[Instructions to follow]:
The required answer is the run of lines from the one holding "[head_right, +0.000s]" to the end of the data below, copied exactly and free of pictures.

[Stored data]:

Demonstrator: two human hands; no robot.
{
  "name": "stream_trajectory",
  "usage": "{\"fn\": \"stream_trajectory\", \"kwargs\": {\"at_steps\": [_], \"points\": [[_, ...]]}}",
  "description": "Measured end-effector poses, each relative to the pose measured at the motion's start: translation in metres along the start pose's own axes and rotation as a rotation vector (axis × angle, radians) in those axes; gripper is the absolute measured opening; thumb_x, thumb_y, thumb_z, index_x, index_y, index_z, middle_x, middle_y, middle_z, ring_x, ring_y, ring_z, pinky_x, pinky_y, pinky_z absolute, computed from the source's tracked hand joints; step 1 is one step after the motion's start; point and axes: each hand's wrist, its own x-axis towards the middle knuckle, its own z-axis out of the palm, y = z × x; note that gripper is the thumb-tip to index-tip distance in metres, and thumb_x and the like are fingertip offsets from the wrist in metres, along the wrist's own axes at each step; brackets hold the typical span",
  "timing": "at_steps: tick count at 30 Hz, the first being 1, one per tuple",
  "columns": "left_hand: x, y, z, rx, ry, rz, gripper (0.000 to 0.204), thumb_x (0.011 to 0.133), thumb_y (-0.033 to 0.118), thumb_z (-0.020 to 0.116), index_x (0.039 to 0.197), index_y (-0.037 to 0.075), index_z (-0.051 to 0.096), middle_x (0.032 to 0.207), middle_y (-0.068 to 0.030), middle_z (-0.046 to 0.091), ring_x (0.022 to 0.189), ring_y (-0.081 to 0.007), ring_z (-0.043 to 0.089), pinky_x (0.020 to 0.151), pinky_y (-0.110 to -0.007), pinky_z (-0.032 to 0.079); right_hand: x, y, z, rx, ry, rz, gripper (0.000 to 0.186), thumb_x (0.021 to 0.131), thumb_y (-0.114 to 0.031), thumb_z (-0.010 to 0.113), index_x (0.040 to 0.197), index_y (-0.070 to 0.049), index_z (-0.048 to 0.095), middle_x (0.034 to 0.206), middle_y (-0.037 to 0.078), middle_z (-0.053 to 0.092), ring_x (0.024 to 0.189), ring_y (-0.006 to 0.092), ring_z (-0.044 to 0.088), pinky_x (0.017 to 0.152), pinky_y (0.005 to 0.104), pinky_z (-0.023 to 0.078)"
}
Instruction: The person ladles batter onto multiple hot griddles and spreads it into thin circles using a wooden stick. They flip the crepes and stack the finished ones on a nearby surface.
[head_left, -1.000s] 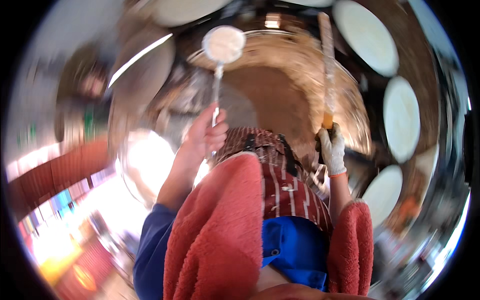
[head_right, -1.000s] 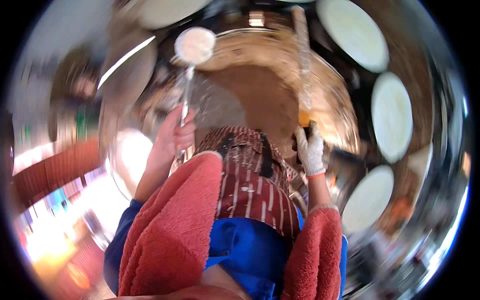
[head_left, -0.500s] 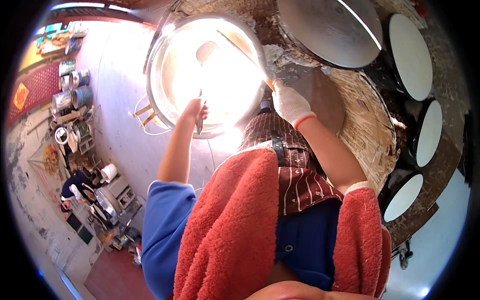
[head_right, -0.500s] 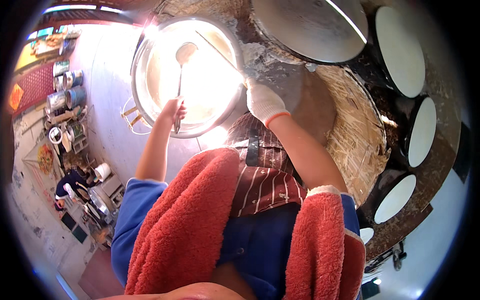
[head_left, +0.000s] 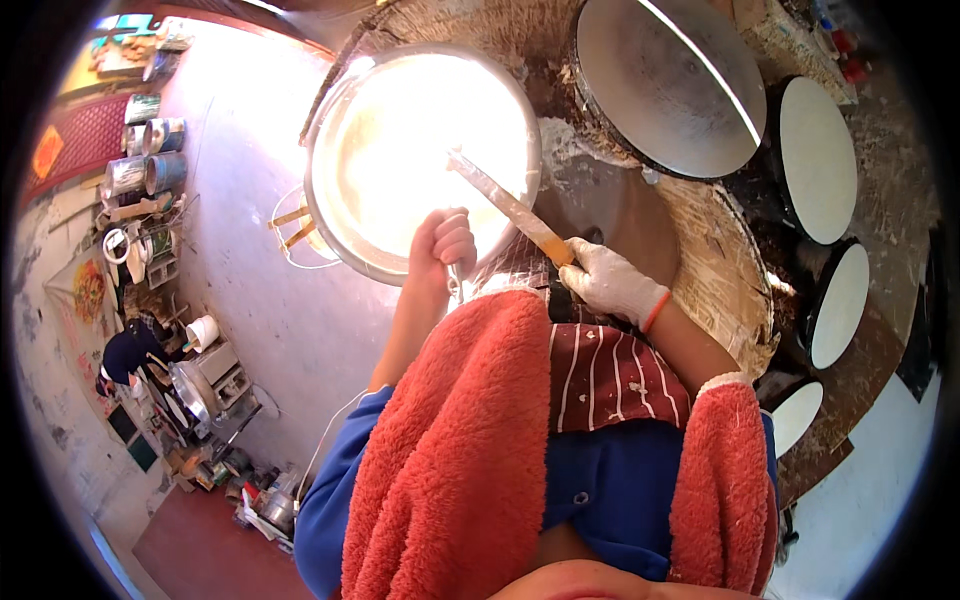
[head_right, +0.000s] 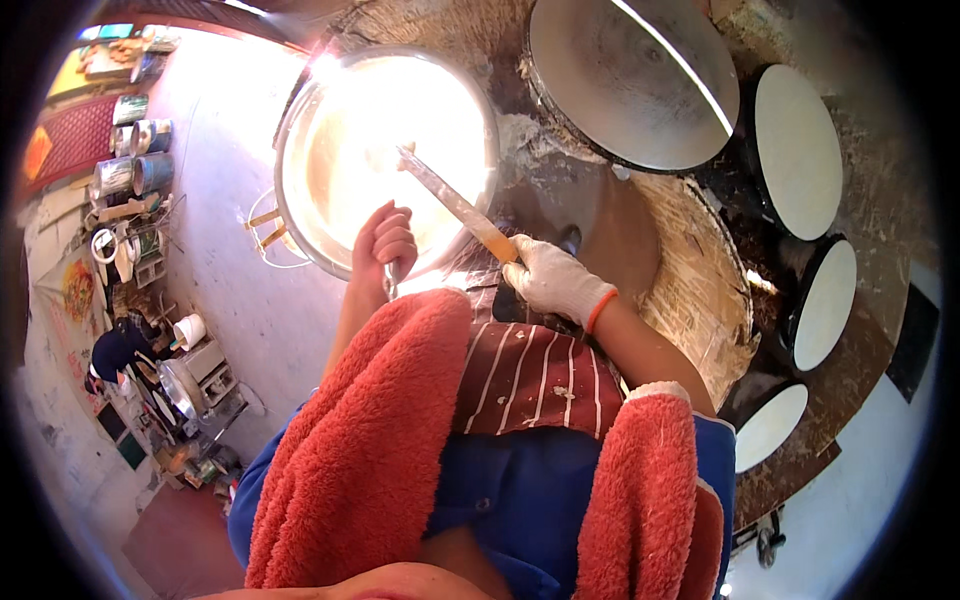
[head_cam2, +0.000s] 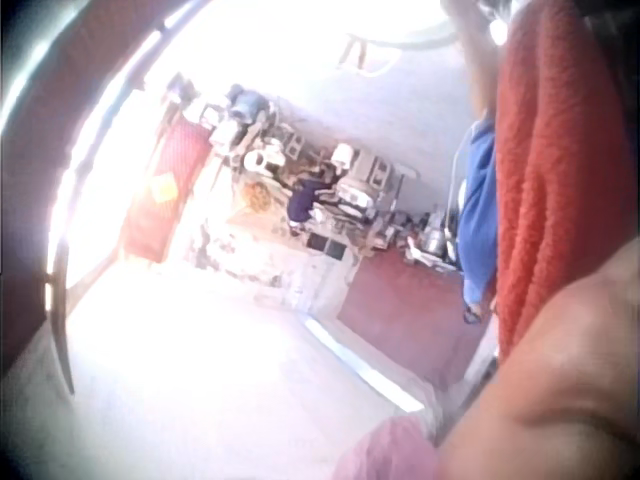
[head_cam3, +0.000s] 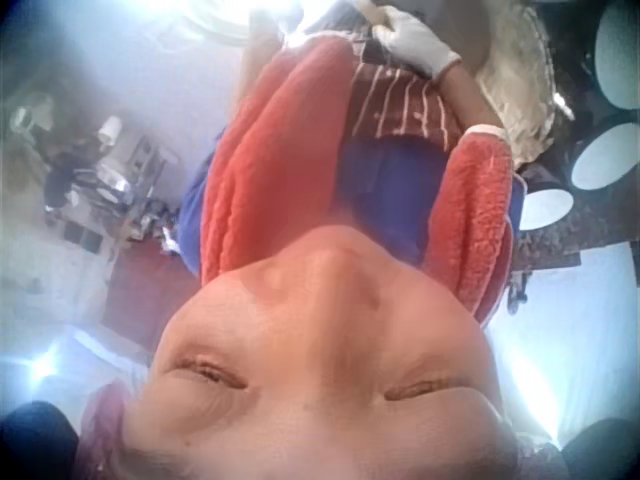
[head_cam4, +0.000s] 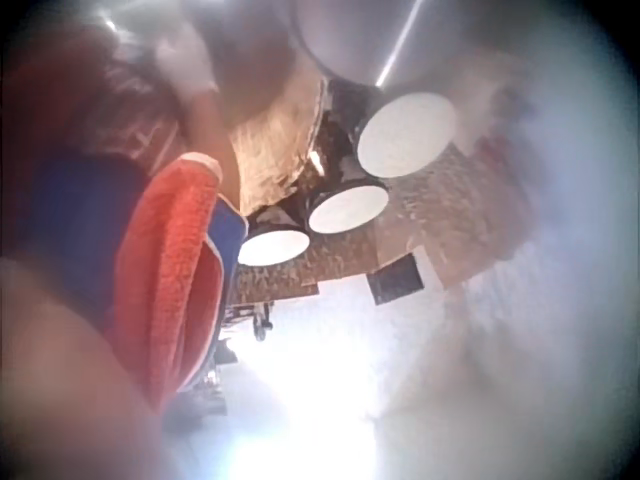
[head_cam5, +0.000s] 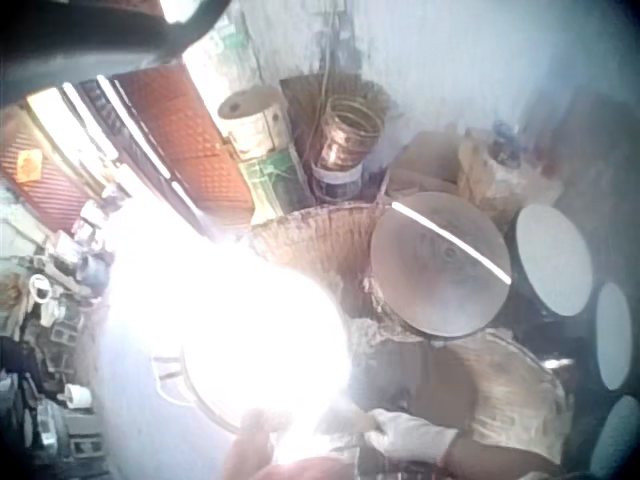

[Your response]:
[head_right, +0.000s] 
[head_cam2, +0.000s] 
[head_cam3, +0.000s] 
[head_cam4, +0.000s] 
[head_cam5, +0.000s] 

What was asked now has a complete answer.